Faschingsgaudi begeistert kleine Maschkera

Verrückte Ritterspiele in Uffing

Vor allem die vielen Kinder hatten am Faschingsdienstag einen Riesenspaß beim Ritterturnier in Uffing. Dabei gab es diverse Aufgaben zu meistern.

Uffing – Wer so ein richtig echter Ritter sein will, der muss schon einiges draufhaben. Schwimmnudel-Reiten zum Beispiel. Oder Prangerschlösser-Knacken. Natürlich mussten die großen und ganz vielen kleinen Ritter bei den Uffinger Ritterspielen am Faschingsdienstag vor dem Gasthaus Zur Post auch mit einer Armbrust schießen oder mit der Lanze treffen können. Eingeladen zu diesem Turnier der etwas anderen, narrischen Art hatten der Faschingsverein der Gugguggskinder sowie der Uffinger Sportverein.
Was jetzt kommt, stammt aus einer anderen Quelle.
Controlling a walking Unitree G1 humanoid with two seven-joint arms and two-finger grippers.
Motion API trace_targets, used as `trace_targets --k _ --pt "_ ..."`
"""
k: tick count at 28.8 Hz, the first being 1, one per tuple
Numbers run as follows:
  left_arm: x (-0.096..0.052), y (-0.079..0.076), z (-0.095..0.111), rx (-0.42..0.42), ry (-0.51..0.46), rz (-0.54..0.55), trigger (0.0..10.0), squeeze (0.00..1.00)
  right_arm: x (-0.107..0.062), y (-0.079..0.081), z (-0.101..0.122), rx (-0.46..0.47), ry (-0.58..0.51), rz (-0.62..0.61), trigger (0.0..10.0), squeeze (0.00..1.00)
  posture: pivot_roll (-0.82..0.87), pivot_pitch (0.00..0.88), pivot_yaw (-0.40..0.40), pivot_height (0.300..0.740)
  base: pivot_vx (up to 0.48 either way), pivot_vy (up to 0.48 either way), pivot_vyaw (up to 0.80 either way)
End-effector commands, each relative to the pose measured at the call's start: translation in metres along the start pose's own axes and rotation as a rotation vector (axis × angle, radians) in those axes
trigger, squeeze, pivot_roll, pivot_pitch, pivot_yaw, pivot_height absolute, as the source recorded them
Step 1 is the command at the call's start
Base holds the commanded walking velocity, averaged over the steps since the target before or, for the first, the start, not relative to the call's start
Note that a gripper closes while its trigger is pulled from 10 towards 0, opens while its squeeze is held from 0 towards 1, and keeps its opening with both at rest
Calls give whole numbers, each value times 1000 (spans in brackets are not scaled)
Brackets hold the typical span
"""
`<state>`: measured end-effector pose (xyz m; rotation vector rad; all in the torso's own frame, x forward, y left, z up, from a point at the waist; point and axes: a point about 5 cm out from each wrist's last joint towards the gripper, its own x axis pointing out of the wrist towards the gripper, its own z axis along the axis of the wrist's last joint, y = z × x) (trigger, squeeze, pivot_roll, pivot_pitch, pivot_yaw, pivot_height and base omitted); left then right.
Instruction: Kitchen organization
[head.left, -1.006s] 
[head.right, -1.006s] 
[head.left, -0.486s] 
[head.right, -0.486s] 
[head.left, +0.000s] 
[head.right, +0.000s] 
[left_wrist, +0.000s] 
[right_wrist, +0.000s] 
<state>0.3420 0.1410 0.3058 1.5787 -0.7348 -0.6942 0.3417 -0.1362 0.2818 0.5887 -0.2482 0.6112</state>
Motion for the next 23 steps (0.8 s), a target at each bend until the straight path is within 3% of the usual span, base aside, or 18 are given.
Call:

„Seit zehn Jahren“, erklärte „König Erwin“, der im bürgerlichen Leben Erwin Peer heißt und als Moderator den Spielen vorstand, „lässt sich der Faschingsverein jedes Jahr ein anderes lustiges Treiben für die Kinder einfallen.“ Heuer lautete das Motto: „Ritter der Gugguggsnuss“ - frei nach dem bekannten Monty-Python-Klassiker „Die Ritter der Kokosnuß“ – die es sich übrigens nicht nehmen ließen, höchstselbst an dem Turnier mitzuwirken.

Da versteht es sich fast schon von selbst, dass Kokosnüsse ein wesentliches Utensil der Wettkämpfe waren, bei denen jeweils Zweierteams auf Zeit verschiedene Aufgaben zu meistern hatten. Bis zum Spielbeginn hatten sich hierzu zwölf Mannschaften angemeldet, wobei im Laufe des verrückten Turniers auch neue Teams dazukamen.

Zunächst galt es, seinen Spielpartner aus dem Pranger zu befreien. Dann schnell das Schwimmnudel-Pferd Bella satteln und im Hops-Schritt und zum Takt aneinanderschlagender Kokosnüssen zur nächsten Station traben. Dort musste mit Kokosnüssen auf Holzkegel geworfen werden. Und zwar – ganz fies – mit zusammengebundenen Händen. Unter den Anfeuerungsrufen König Erwins und des übrigen Fußvolkes musste man sodann mit der Lanze Scheiben einsammeln und mit den Füßen Kokosnüsse in Körbe manövrieren.

Großes Geschick bewiesen dabei die beiden Burgfräulein Margarete und Sofia, die die erste Bestzeit des Tages hinlegten. Jetzt noch schnell den Korken mittels Armbrust durch das Rohr schießen und mit Pfeil und Bogen Dosen abwerfen – dann konnte man mit Schwimmnudel-Pferd Bella oder einem ihrer Pferde-Kollegen endlich ins Ziel galoppieren. Vor allem die vielen kostümierten Kinder hatten dabei einen Heidenspaß. Nicht zuletzt auch deshalb, weil König Erwin kein gestrenger Herrscher war, sondern bereitwillig auch mal beide Augen zudrückte. Dann, wenn es galt, kleinen Rittern über die Tücken des Turnierplatzes zu helfen.